### The task
Among the records, which lines include "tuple"? List them.

### Information
· · · ·
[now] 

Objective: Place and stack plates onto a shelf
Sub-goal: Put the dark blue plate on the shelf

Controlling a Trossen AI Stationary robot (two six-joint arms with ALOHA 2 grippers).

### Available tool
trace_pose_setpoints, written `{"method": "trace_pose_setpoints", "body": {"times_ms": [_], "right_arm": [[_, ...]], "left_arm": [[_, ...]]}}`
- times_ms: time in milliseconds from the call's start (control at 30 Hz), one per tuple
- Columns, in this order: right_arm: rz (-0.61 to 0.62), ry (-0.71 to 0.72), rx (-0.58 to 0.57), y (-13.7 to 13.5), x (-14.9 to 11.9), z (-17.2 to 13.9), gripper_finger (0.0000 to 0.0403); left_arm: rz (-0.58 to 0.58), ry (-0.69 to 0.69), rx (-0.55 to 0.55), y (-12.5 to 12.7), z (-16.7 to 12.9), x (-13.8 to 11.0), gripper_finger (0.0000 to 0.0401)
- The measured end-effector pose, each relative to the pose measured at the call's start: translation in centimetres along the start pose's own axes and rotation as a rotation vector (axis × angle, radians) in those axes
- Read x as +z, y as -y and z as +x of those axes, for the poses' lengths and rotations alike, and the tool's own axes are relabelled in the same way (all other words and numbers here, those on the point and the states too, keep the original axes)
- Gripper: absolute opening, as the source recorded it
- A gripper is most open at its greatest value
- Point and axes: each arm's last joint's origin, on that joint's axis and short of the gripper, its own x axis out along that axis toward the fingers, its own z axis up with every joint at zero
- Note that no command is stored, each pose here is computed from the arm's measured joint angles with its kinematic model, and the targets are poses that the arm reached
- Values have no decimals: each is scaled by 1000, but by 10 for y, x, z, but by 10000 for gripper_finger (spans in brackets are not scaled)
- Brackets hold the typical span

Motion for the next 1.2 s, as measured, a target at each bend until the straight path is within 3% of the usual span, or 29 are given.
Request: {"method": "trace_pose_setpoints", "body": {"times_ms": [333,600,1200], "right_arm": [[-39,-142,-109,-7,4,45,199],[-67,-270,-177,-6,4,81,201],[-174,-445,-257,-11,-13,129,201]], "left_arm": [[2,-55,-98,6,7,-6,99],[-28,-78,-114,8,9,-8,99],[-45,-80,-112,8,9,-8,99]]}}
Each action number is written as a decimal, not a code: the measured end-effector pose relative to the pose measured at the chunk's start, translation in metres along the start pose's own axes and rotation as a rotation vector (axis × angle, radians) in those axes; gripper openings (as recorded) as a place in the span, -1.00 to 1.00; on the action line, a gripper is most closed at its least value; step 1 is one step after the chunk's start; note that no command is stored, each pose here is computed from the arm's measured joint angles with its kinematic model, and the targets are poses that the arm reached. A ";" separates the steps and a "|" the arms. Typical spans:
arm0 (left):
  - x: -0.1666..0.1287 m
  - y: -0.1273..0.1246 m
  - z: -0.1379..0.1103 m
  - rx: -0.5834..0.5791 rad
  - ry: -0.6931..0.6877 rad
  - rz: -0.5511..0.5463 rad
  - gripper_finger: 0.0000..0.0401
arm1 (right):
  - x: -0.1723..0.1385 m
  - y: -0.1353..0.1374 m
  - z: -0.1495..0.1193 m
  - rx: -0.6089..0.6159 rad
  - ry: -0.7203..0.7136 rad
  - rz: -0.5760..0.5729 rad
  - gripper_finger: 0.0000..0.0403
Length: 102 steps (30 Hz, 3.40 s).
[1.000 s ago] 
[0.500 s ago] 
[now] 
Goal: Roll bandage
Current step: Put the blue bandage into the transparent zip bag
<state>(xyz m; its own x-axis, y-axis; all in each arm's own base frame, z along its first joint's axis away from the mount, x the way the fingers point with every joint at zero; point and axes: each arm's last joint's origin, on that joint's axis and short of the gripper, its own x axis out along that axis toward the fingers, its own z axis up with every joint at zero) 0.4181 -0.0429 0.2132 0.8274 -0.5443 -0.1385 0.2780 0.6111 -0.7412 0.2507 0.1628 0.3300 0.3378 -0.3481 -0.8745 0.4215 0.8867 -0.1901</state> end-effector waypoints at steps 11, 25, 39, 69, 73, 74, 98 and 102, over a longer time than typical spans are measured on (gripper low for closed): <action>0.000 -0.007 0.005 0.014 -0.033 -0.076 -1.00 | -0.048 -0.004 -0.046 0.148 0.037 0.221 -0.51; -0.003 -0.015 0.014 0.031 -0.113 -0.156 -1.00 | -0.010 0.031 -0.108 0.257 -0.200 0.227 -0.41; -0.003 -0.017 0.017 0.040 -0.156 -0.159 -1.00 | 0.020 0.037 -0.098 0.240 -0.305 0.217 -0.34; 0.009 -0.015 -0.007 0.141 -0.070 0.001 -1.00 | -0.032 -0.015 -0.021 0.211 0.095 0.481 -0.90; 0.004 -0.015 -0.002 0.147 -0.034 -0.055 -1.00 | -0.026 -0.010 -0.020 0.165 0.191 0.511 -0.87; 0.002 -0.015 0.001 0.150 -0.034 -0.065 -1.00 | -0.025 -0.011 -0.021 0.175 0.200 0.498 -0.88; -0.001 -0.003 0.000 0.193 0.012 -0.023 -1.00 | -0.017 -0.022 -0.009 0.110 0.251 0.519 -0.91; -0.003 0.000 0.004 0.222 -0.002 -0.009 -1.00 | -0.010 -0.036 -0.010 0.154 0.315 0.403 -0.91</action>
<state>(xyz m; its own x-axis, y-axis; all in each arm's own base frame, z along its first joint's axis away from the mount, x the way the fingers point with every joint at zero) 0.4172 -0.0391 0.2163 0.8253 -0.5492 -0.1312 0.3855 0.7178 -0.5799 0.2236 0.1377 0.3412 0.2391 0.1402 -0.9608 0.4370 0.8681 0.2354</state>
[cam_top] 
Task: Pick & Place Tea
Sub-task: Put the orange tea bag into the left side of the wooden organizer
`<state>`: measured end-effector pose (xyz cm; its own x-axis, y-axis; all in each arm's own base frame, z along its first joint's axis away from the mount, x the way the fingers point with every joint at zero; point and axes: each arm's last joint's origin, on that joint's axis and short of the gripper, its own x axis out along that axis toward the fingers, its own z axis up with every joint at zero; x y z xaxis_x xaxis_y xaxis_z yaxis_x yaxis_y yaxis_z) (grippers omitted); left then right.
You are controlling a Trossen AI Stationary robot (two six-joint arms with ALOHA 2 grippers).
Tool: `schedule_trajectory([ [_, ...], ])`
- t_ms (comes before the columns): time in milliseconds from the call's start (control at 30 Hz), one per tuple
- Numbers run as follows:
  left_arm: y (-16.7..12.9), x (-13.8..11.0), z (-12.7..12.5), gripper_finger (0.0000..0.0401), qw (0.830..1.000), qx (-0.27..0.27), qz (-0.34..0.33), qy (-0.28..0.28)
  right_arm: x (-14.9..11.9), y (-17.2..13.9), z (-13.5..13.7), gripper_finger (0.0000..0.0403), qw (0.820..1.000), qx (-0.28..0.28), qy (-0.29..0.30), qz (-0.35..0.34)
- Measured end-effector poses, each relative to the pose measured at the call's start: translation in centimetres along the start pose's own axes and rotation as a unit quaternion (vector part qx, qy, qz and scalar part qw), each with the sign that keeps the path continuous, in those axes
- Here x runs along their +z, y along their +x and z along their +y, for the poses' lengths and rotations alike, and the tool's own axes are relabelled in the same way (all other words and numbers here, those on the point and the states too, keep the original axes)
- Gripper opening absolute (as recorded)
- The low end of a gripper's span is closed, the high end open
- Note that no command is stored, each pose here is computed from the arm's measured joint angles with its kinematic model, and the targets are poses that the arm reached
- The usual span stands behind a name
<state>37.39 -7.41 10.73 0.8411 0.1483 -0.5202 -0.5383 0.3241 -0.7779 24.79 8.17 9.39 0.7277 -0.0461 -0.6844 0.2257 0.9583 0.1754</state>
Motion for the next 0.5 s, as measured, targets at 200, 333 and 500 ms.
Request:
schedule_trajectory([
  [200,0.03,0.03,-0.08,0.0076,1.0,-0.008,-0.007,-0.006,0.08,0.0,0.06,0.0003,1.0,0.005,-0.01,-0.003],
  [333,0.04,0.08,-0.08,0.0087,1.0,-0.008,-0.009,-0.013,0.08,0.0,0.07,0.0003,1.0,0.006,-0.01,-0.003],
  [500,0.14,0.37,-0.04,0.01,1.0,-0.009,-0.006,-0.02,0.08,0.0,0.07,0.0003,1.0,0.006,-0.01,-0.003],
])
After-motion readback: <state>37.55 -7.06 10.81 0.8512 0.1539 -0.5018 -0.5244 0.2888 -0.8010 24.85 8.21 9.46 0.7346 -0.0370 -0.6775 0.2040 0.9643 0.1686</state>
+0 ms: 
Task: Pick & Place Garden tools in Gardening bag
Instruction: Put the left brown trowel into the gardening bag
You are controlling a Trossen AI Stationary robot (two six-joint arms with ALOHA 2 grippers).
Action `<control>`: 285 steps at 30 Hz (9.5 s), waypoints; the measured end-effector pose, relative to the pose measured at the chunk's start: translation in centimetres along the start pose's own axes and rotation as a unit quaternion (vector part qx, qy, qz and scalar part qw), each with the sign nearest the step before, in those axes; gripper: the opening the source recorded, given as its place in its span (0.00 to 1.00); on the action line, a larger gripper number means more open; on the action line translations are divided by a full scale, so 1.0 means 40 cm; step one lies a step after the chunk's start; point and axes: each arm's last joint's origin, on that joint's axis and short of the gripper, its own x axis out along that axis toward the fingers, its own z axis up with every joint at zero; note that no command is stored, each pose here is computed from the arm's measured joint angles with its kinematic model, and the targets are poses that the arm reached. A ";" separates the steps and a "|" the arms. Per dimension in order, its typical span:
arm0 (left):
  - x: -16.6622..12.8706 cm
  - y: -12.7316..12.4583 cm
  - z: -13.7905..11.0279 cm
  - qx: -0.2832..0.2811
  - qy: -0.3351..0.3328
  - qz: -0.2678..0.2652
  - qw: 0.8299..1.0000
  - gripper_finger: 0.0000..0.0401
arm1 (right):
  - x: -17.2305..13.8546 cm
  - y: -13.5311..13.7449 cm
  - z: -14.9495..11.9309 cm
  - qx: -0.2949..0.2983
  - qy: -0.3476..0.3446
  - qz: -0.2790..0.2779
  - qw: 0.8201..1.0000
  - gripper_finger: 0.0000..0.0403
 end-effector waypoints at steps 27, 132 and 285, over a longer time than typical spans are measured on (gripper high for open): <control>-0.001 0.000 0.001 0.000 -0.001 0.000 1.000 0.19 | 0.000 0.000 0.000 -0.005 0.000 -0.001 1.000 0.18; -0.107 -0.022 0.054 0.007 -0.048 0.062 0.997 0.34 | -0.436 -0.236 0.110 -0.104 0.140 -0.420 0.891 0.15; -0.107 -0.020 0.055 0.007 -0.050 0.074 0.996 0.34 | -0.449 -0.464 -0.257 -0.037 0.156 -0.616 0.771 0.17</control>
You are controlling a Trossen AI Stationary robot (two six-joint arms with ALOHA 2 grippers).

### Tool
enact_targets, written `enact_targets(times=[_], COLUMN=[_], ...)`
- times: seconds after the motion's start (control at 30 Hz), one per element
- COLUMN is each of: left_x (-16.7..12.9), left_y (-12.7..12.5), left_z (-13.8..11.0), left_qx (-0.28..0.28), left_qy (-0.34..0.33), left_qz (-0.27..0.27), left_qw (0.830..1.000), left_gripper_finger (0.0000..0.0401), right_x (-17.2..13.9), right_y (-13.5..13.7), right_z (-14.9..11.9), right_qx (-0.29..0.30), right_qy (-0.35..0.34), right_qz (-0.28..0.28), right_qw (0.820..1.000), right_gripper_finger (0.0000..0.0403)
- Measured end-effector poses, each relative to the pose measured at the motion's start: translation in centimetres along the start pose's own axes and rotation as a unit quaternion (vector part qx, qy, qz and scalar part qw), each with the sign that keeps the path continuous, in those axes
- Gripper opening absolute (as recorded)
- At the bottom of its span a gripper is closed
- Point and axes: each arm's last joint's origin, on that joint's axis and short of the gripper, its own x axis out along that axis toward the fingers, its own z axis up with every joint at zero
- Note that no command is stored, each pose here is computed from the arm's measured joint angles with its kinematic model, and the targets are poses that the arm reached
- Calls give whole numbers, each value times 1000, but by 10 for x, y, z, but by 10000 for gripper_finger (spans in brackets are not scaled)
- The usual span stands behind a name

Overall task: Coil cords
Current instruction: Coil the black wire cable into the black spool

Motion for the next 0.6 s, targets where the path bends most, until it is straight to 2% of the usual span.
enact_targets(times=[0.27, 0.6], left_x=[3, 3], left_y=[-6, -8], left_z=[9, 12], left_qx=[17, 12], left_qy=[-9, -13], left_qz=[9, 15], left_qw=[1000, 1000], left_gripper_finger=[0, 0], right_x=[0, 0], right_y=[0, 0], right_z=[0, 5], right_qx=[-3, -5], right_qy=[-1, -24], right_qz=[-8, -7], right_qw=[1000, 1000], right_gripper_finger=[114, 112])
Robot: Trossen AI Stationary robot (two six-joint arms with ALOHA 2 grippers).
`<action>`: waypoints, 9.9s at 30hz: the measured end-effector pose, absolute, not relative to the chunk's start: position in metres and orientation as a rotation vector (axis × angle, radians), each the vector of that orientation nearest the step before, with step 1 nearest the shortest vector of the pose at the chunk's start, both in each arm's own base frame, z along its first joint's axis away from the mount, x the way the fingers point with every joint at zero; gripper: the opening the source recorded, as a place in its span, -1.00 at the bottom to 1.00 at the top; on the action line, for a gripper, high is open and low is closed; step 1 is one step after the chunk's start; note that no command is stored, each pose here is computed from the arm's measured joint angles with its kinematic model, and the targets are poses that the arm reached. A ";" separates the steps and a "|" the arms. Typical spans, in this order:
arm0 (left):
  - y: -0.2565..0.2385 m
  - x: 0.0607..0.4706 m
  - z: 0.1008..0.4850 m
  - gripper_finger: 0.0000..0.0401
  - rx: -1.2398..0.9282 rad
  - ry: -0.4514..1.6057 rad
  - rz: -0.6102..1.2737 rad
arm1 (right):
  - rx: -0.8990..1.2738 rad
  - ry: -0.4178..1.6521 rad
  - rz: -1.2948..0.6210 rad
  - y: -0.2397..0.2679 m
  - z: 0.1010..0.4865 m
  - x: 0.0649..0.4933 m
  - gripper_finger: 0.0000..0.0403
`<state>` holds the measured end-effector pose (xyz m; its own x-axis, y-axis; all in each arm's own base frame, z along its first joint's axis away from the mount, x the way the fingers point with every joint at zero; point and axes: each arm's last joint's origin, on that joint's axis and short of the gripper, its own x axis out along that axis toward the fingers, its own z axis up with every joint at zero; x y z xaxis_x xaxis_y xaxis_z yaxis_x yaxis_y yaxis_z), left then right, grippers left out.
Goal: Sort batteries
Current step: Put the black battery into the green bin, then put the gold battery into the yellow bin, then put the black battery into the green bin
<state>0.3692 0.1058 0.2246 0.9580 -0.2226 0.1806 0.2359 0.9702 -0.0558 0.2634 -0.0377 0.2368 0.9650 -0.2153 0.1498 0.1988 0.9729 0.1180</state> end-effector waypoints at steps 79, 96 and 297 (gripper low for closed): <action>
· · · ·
### Output below
- times_ms: time in milliseconds from the call's start (control at 30 Hz), one per tuple
- t_ms (comes before the columns): time in milliseconds from the call's start (control at 30 Hz), one per tuple

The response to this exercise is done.